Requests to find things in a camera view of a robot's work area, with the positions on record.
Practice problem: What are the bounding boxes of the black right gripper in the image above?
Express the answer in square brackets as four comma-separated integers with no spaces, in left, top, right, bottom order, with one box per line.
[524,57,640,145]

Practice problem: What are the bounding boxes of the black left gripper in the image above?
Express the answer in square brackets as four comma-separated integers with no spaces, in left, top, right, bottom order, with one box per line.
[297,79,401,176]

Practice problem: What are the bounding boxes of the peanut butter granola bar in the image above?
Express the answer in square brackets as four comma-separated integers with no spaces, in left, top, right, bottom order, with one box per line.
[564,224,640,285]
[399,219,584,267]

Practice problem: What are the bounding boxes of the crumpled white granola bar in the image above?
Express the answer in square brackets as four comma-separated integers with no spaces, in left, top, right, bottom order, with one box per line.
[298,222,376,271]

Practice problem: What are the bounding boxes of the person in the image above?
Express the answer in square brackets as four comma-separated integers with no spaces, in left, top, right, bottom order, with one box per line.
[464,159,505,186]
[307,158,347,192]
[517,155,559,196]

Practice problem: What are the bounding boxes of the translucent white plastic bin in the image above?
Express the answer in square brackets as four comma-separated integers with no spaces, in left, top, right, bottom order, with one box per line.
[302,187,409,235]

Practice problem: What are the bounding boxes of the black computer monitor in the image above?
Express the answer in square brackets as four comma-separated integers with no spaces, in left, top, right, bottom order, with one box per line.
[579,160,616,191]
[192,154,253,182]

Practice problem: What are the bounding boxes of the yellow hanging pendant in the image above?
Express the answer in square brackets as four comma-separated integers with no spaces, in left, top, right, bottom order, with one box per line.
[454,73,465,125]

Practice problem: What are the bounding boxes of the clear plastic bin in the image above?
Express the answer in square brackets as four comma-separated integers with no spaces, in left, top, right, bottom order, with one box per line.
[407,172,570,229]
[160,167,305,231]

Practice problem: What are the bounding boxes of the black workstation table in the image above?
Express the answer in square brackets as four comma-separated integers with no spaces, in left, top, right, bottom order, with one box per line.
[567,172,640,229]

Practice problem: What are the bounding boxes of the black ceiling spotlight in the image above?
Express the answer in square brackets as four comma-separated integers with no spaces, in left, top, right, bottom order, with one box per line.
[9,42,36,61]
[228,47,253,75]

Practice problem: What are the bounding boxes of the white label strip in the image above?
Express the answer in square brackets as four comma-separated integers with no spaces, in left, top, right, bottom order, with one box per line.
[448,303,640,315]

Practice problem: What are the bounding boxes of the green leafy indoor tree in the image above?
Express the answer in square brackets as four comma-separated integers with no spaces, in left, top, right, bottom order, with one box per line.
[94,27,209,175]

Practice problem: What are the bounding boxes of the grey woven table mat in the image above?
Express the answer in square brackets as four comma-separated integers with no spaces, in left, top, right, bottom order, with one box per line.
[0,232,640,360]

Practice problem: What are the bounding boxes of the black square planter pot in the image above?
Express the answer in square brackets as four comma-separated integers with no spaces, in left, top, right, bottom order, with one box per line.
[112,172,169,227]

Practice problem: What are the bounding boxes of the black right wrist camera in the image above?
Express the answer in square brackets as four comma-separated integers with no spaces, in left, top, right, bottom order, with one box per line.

——————

**INSTRUCTIONS TO FOLLOW:** Work out how many lines in the listing above hold the word "gripper", and answer only with that number.

**WRITTEN SOLUTION:** 2